Oline worked for Knud and Maren for one year after which she went to Førslev. Here she stayed with her sister and brother in-law, who had just married the year before, whilst attending the near-by Hindholm Højskole (folk high school) for three years. Wikipedia informs me that not much is written about the school as it was not following the traditional Grundtvig doctrine.
End of March 1902 brought a new change for Oline. She left Førslev and moved to Ulse parish in Præstø county. Here she was the housekeeper on Slettehavegaard in Nielstrup for five years. The family consisted of bailiff Lars Christensen, his wife Karen and two children. In addition there were two maids and three farm-hands to feed every day.
There was a short period after Ulse where she in 1907 was back in Arløse for six months. Unfortunately the book doesn’t give any information as to where, but as her two sisters Ane Margrethe and Sidse Marie had both married Arløse farmers, it is likely that Oline stayed with them.
The final entry in her Skudsmålsbog is by my grandfather Christen Peter Hansen. Oline came to Sludstrup after Arløse where she worked on Christen’s farm, Bakkegaard, in 1908. As stated above they were married in May the following year.
Of course, Oline’s story doesn’t end with the last entry in her Skudsmålsbog. She gave birth to three children, where my father Poul was the firstborn in 1910, followed by Oline Marie in 1911 and Inge Margrethe in 1915. In addition she nursed Christen’s father, who was not well the last few years and who eventually died in 1918.
I never met Oline as she died when my father was only 18 and she was 53. To date I have been unable to find the cause of death which I fear might have been breast cancer. Her daughter Inge died from breast cancer and she was only 52. I know from other records provided by my 3rd cousin that she was nursed in the last few weeks by her sister Sidse from Arløse. Oline’s mother also died young – only 47 years old. Cause of her death was tæring (Dictionary: old description of tuberculosis and other illnesses that caused loss of weight, eg. cancer), according to the church register.
I know that I am not named after anyone in my family. My mother told me I got the name Lene because my two siblings (6 and 8 years my senior) were reading a book at school that had a Lene as the main character. They thought it could be fun for me to read about myself when one day I would go to school. (By that time the Lene-book had been replaced by something else).

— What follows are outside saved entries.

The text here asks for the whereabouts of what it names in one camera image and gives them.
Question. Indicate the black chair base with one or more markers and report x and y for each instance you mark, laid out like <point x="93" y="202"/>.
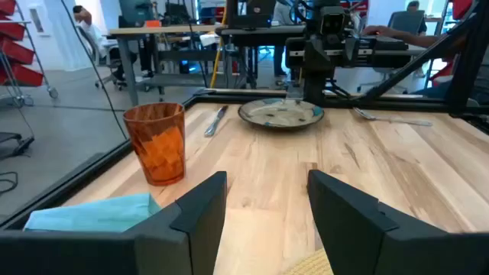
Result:
<point x="15" y="147"/>

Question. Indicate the round woven straw placemat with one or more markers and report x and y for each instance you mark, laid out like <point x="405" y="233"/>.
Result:
<point x="309" y="265"/>

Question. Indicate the person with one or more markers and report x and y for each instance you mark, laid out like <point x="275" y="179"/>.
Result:
<point x="401" y="35"/>
<point x="413" y="5"/>
<point x="95" y="38"/>

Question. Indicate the grey office chair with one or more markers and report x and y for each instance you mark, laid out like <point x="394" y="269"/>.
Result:
<point x="405" y="23"/>

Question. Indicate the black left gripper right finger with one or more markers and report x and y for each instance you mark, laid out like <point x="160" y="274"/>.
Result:
<point x="382" y="248"/>

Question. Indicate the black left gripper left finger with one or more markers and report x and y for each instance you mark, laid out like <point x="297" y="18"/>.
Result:
<point x="114" y="256"/>

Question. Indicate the orange faceted plastic cup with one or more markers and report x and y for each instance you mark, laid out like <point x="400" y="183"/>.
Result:
<point x="156" y="145"/>

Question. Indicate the rack with red bins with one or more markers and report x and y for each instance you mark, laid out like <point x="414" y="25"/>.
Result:
<point x="17" y="51"/>

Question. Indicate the small orange box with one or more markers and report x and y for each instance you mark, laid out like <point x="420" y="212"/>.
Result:
<point x="153" y="23"/>

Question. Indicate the patterned ceramic bowl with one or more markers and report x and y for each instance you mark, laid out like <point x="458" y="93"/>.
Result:
<point x="280" y="114"/>

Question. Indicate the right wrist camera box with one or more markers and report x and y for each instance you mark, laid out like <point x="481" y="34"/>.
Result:
<point x="332" y="24"/>

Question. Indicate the silver table knife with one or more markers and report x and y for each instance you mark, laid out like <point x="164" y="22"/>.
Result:
<point x="214" y="124"/>

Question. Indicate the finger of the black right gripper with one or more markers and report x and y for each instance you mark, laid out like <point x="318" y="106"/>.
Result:
<point x="350" y="49"/>
<point x="317" y="55"/>

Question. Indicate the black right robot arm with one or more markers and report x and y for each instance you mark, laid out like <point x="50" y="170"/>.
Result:
<point x="313" y="88"/>

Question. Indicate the wooden desk with grey legs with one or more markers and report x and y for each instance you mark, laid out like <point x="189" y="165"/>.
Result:
<point x="164" y="30"/>

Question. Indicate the black desk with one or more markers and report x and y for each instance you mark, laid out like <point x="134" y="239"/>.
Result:
<point x="260" y="31"/>

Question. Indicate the teal cloth napkin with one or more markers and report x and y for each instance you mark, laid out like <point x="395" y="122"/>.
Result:
<point x="95" y="214"/>

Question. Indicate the silver spoon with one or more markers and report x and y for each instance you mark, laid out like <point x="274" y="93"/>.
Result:
<point x="362" y="114"/>

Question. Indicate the black laptop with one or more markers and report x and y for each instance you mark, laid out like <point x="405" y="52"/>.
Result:
<point x="248" y="15"/>

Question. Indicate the dark monitor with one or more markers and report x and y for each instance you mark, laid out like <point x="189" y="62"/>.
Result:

I currently have 7,517 people in my family tree database. You would have thought there would be a Lene among them, and yes, there were 8, but they were all born around the same time as me and therefore, I presume, would still be alive. In addition, none of them are close relatives. In fact I don’t know anything about them except that they exist.
Google tells me that in 2014 there were 31,399 people living in Denmark with the name Lene. It is not a modern name but it must have fallen out of favour during the 200 years preceding me. I have seen babies named Lene on rare occasions when looking through church books from the 18th and 19th centuries, but none of those people belonged in my family tree.
The name Lene comes from the Greek Helene (of which I found 5). Helene means ‘The one who brings light‘ – OR – Magdalene from the Hebrew town of Magdala, a village on the Sea of Galilee which means ‘The Tower‘. I have 6 people named Malene in my tree and one of them is my 6th Great Grandmother.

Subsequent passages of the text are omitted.